• _Task description_
Nothing in the records may be dropped. Retype them all exactly.

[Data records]

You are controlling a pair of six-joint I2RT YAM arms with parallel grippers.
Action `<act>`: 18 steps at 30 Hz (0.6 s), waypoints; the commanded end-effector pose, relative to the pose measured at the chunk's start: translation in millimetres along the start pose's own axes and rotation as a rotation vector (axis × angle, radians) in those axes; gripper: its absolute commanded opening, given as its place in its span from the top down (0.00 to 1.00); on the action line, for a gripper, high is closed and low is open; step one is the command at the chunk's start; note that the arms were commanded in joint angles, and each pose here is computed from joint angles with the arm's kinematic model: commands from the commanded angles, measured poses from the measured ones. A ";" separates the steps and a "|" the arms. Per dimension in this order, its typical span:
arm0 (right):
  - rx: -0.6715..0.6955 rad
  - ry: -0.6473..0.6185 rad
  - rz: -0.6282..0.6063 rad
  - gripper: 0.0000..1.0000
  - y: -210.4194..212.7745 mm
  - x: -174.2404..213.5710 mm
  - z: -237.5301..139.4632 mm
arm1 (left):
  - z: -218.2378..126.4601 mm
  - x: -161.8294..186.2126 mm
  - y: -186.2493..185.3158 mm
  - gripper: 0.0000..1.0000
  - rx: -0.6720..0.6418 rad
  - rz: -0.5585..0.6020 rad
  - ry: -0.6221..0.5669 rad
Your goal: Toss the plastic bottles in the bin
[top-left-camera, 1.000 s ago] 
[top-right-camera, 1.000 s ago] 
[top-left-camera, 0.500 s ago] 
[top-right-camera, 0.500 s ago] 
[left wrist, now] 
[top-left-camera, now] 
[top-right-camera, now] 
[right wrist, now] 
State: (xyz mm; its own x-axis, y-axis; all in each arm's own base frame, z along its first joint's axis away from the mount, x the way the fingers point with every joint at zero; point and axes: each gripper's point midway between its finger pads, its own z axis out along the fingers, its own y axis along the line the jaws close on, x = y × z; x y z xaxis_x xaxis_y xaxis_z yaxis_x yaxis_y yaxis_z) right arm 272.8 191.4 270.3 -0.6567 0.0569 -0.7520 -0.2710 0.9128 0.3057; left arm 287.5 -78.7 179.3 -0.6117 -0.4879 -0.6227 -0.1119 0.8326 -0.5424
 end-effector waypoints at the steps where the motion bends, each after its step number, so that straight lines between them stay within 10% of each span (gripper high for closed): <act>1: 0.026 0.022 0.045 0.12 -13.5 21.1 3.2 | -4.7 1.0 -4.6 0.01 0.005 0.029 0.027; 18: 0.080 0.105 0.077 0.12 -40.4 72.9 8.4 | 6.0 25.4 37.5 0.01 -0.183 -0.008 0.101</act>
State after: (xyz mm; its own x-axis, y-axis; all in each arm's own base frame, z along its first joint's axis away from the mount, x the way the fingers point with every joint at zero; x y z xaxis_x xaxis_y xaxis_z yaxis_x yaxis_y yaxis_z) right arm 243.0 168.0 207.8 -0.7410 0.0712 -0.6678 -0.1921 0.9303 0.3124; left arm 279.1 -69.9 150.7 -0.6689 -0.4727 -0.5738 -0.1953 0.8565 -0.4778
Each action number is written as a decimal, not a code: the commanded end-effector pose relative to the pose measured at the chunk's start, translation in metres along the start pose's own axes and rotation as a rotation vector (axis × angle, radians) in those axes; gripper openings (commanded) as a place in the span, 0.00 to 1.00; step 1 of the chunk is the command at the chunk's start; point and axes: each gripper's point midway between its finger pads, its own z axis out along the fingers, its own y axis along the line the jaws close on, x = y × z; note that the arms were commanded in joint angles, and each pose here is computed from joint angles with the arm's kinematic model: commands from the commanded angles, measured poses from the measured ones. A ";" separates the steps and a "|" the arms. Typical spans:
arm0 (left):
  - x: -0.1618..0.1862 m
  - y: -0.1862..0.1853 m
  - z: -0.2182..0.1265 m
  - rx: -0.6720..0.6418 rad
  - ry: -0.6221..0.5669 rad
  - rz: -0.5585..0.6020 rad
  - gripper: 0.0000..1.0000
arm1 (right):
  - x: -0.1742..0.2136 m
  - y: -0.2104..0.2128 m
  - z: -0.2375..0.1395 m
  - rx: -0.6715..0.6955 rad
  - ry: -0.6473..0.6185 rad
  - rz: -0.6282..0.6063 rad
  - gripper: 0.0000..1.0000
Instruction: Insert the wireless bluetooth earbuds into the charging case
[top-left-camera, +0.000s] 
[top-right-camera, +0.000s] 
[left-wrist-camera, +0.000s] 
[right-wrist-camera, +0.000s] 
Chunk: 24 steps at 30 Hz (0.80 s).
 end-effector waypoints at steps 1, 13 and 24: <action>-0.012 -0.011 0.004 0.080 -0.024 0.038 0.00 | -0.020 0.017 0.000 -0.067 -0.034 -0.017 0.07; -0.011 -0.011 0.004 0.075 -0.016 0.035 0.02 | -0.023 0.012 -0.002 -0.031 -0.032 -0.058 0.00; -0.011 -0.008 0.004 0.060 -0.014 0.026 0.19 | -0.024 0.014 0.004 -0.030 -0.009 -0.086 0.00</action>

• _Answer to this exercise_
You are controlling a pair of six-joint I2RT YAM arms with parallel grippers.
Action `<act>`: 18 steps at 30 Hz (0.6 s), waypoints; the commanded end-effector pose, relative to the pose measured at the chunk's start: translation in millimetres along the start pose's own axes and rotation as a rotation vector (axis × angle, radians) in those axes; gripper: its absolute commanded opening, given as its place in its span from the top down (0.00 to 1.00); on the action line, for a gripper, high is closed and low is open; step one is the command at the chunk's start; note that the arms were commanded in joint angles, and each pose here is computed from joint angles with the arm's kinematic model: commands from the commanded angles, measured poses from the measured ones. A ";" separates the steps and a "|" the arms. Per dimension in this order, its typical span:
arm0 (right):
  - rx: -0.6715..0.6955 rad
  - ry: -0.6473..0.6185 rad
  - rz: -0.6282..0.6063 rad
  - gripper: 0.0000..1.0000
  - y: -210.4194..212.7745 mm
  - x: -174.2404..213.5710 mm
  - z: -237.5301..139.4632 mm
arm1 (left):
  - z: -218.2378..126.4601 mm
  - x: -161.8294..186.2126 mm
  - y: -186.2493..185.3158 mm
  - gripper: 0.0000..1.0000
  - rx: -0.6720..0.6418 rad
  - rz: -0.5585..0.6020 rad
  - ry: -0.6221..0.5669 rad
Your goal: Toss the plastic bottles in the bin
[top-left-camera, 1.000 s ago] 
[top-right-camera, 1.000 s ago] 
[top-left-camera, 0.500 s ago] 
[top-right-camera, 0.500 s ago] 
[left wrist, now] 
[top-left-camera, now] 
[top-right-camera, now] 
[right wrist, now] 
State: (xyz mm; its own x-axis, y-axis; all in each arm's own base frame, z along its first joint's axis away from the mount, x the way the fingers point with every joint at zero; point and axes: each gripper's point midway between its finger pads, its own z axis out along the fingers, its own y axis along the line the jaws close on, x = y × z; x y z xaxis_x xaxis_y xaxis_z yaxis_x yaxis_y yaxis_z) right arm 272.8 191.4 270.3 -0.6567 0.0569 -0.7520 -0.2710 0.9128 0.3057; left arm 287.5 -78.7 179.3 -0.6117 -0.4879 -0.6227 -0.1119 0.8326 -0.5424
 end-effector waypoints at the steps where the motion bends, each after its step number, so that straight lines between them stay within 10% of each span (gripper high for closed): <act>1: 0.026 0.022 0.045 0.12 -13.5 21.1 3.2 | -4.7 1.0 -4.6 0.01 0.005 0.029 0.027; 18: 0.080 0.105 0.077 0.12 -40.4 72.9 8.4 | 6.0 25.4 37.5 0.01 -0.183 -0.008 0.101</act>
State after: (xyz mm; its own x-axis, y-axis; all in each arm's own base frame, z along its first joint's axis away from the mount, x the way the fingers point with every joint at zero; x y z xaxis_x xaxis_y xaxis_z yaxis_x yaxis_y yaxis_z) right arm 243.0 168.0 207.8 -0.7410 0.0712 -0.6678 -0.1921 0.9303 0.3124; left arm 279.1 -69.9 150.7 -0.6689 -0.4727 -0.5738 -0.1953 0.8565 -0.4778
Each action number is written as a decimal, not a code: the commanded end-effector pose relative to the pose measured at the chunk's start, translation in metres along the start pose's own axes and rotation as a rotation vector (axis × angle, radians) in those axes; gripper openings (commanded) as a place in the span, 0.00 to 1.00; step 1 of the chunk is the command at the chunk's start; point and axes: each gripper's point midway between its finger pads, its own z axis out along the fingers, its own y axis along the line the jaws close on, x = y × z; note that the arms were commanded in joint angles, and each pose here is computed from joint angles with the arm's kinematic model: commands from the commanded angles, measured poses from the measured ones. A ";" separates the steps and a "|" the arms. Typical spans:
arm0 (left):
  - x: -0.1618..0.1862 m
  - y: -0.1862..0.1853 m
  - z: -0.2182..0.1265 m
  - rx: -0.6720..0.6418 rad
  - ry: -0.6221..0.5669 rad
  - rz: -0.5585..0.6020 rad
  - gripper: 0.0000..1.0000
arm1 (right):
  - x: -0.1742..0.2136 m
  - y: -0.2104..0.2128 m
  - z: -0.2375..0.1395 m
  - rx: -0.6715..0.6955 rad
  - ry: -0.6473..0.6185 rad
  - rz: -0.6282..0.6063 rad
  - gripper: 0.0000..1.0000
Instruction: Insert the wireless bluetooth earbuds into the charging case
[top-left-camera, +0.000s] 
[top-right-camera, +0.000s] 
[left-wrist-camera, +0.000s] 
[right-wrist-camera, +0.000s] 
Chunk: 24 steps at 30 Hz (0.80 s).
 end-effector waypoints at steps 1, 13 and 24: <action>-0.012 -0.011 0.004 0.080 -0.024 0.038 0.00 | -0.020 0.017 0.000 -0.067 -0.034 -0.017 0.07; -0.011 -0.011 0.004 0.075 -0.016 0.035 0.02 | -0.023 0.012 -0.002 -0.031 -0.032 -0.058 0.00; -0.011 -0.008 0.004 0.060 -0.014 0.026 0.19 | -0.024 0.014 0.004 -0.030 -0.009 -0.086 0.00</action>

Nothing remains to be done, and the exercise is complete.